The major characters are well-developed, and several appear in more than one of the stories. (Chisos Owens tends to play as large a role in most of the stories as Elgera does, and actually does more of the fighting.) Savage develops his plots with considerable originality and artistry, and the stories benefit from his trademark serious research to ground his work in actual Western history. (The fraudulent so-called “History of Montezuma,” for instance, really was produced in 1846 under the conditions he describes in “The Curse of Montezuma;” and while I haven’t been able to check his details about 17th-century Native American and Spanish mining/smelting practices in “Secret of Santiago,” they have a ring of truth.) He writes action scenes well; he’s an excellent prose stylist, and has a good sense of pacing, and the stories employ elements of mystery which are very effective in adding to the suspense he conjures. Elgera’s a likable character, as are the various good guys who assist her; and the villains are the sort you love to root against. A half-Indian heroine is as much of a trail-blazing feature, in this period, as a combat-capable one, and Savage’s treatment of Hispanic and Indian characters isn’t racist; some are villains, but others are treated very positively.

Critics might complain that some plot elements are a bit exotic (such as a character who’s a Satanist, or the premise of a peyote-based cult in one story), or that there’s some reliance on coincidence in places. But peyote use really is historically a feature of Southwestern Indian religion, and coincidence IS at times a feature of real life, too. There’s not much bad language in the stories (McDowell uses more of it than Savage does), and what there is isn’t particularly rough.

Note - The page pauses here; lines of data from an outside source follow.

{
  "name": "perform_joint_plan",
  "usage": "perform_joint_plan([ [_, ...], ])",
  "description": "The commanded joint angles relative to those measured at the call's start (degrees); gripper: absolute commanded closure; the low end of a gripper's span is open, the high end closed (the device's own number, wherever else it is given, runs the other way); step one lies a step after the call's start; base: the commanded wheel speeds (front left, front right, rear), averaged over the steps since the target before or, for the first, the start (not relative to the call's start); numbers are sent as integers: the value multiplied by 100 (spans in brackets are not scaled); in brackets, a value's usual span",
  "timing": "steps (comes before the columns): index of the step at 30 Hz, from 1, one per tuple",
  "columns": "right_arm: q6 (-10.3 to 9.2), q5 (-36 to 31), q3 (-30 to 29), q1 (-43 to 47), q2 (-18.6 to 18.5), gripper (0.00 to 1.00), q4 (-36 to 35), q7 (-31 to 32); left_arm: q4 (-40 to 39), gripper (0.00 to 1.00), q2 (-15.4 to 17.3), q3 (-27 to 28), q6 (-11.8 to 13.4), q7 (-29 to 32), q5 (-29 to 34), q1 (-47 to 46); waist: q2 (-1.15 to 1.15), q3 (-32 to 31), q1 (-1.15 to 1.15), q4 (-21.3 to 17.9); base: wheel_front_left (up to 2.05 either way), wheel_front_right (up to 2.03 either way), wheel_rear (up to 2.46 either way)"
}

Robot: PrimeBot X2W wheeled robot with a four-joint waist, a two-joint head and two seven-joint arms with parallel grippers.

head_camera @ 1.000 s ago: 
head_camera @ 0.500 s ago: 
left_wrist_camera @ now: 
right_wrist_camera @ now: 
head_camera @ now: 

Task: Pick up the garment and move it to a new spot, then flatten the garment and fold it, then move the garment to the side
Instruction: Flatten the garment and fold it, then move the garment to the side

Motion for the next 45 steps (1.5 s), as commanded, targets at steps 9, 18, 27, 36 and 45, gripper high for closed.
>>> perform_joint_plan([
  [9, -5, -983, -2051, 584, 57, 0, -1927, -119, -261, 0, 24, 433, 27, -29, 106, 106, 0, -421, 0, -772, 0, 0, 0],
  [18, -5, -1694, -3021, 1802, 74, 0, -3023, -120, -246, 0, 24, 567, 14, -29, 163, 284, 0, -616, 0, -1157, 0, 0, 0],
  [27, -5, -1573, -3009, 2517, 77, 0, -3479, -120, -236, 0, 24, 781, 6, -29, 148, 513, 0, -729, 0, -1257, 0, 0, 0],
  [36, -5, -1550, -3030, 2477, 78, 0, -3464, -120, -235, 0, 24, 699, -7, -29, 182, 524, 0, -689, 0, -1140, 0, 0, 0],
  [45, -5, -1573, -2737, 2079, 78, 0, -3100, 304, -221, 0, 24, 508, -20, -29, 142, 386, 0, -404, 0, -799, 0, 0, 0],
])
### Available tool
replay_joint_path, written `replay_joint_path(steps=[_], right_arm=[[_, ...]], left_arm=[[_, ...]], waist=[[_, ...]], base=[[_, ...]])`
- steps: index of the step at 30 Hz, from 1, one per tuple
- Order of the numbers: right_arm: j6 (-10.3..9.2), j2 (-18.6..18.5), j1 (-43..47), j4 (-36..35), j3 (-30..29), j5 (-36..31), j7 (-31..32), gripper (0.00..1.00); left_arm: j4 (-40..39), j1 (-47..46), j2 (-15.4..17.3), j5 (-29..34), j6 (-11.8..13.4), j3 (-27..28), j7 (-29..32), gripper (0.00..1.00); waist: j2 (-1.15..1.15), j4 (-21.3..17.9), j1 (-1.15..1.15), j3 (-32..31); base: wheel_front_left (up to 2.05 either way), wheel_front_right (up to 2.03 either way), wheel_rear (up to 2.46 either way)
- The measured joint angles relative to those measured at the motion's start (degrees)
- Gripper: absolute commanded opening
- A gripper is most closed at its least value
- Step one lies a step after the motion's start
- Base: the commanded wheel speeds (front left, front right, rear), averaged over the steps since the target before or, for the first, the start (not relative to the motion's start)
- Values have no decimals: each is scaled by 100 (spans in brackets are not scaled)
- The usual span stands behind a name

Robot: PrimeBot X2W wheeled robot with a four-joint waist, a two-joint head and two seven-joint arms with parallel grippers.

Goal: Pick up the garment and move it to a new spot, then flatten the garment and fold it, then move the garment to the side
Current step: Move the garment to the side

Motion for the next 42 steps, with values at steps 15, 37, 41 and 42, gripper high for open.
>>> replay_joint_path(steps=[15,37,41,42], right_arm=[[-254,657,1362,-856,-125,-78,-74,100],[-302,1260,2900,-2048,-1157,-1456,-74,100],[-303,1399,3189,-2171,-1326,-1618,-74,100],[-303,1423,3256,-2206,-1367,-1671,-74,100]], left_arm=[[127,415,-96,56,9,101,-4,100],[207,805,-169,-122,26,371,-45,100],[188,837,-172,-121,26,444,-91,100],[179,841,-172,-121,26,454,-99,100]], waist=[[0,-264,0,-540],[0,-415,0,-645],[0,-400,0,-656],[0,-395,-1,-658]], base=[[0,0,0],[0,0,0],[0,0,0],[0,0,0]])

In terms of her action chops, we’re told much more often about Elgera’s gun skills than we’re shown them –but we are shown them occasionally. She uses lethal force sparingly (and only in defense of herself or others), though when she has to, she takes it calmly in stride. (Bad guys who take her on hand to hand –and she’s no slouch at that type of fighting, either!– usually wind up killing themselves accidentally; but as a group, they’re too stupid to recognize that pattern and avoid it. :-) )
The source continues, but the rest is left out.